With my phone in my hand feeling like a brick, I press Bellamy’s number.
“How are you even awake?” she says with a laugh. “You all didn’t wrap up that party until well after dawn.”
“Not me. I was home before one.”
I hear her blankets moving around in the background. “Why? What happened?”
“Bells …” I force the lump that appeared out of nowhere away. “I don’t know what happened.”
“Starting from the beginning is usually a solid idea.”
I ignore her sarcasm. “Things were just …” I remember him sitting with Coy and how he chatted my dad up like they were buddies. The ease in the way he walked and how the little lines between his eyes vanished. “Things were great. Really great. And then they weren’t. I don’t know why. He just said he didn’t feel well and wanted to go. He dropped me off around one this morning, and … here we are.”
“Well, I’m going to need a little more to help you. Want me to come over?”
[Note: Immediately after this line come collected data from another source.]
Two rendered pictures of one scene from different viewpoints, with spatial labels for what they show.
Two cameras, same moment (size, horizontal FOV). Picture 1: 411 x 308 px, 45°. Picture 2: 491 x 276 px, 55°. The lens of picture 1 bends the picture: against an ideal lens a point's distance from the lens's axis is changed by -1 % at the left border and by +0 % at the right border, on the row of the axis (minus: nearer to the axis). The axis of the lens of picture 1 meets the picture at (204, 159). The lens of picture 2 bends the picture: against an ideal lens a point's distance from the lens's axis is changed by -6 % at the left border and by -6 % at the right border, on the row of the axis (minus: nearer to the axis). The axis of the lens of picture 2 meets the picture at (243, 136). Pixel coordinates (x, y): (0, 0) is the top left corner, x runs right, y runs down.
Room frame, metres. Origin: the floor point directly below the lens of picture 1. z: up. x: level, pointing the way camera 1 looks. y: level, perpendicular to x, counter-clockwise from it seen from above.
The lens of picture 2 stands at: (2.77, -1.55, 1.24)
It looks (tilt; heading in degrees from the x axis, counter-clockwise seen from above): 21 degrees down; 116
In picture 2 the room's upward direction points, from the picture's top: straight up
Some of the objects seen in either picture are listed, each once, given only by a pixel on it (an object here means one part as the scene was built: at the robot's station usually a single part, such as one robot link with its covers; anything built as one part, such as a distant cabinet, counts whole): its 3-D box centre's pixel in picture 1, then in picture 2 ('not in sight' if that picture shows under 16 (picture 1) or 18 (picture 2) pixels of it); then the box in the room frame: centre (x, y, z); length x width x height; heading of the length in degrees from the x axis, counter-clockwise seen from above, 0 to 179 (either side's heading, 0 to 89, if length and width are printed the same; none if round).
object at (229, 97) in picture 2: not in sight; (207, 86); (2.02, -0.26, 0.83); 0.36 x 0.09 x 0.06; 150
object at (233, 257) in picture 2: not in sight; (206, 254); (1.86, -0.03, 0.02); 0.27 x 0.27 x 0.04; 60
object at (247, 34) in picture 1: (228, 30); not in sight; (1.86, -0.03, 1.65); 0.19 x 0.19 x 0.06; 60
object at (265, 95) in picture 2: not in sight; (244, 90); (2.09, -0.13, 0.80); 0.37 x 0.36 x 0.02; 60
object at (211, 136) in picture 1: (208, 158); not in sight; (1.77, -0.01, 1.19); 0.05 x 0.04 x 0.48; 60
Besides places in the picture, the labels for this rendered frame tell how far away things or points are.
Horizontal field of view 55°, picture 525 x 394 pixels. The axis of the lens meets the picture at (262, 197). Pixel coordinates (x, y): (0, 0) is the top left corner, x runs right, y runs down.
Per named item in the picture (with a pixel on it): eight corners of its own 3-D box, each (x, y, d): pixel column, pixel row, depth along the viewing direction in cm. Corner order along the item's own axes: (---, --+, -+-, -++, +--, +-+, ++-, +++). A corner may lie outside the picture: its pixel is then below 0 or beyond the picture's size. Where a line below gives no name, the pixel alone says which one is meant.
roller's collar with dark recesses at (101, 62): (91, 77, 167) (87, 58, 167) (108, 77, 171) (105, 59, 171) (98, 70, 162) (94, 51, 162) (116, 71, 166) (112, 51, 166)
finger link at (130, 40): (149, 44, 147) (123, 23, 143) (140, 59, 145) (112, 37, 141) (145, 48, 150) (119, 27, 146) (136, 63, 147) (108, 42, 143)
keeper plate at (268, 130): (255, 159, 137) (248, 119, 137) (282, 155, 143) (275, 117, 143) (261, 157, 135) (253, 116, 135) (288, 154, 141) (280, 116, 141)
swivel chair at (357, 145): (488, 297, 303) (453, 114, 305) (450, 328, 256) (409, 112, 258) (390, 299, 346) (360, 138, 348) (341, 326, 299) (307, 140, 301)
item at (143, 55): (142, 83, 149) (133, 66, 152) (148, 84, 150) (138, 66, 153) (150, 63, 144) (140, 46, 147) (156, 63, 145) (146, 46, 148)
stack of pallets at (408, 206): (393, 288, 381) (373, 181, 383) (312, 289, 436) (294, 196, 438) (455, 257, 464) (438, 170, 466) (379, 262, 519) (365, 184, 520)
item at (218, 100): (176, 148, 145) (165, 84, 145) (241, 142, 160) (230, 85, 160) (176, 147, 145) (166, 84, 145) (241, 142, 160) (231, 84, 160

I shake my head. “No. Please don’t. I just need to figure this out.” I press my fingertips to my temple.
“Where is Hollis?”
“I don’t know, honestly. His hotel room, I guess. I hope.”
“You haven’t heard from him at all?”
“No. He’s … complicated. If you push him too much, he shuts down. Well, he usually ends up entertaining me and playing along, but last night was different, Bells.”
“So you thought he needed some space?”
“Yeah,” I say through the burn in my throat.
She sighs. “Well, it’s almost noon, so I think you’ve accomplished your mission.”
“Yeah,” I say again because that’s all I have.
Silence descends between us.
The cabinet bites into my behind. I press off it and pace around the kitchen.
“Are you waiting on me to tell you what to do?” she asks.
“You do every other time in my life, so …”
She laughs. “Sitting at home and stewing about it isn’t going to do you any good. It’s not going to help him either.”
“But what if he doesn’t want to talk to me?”
“Then you go home. Look, if he’s as complicated as you say he is, that stems from somewhere, and quite frankly, you haven’t known him long enough for it to be you at the root.”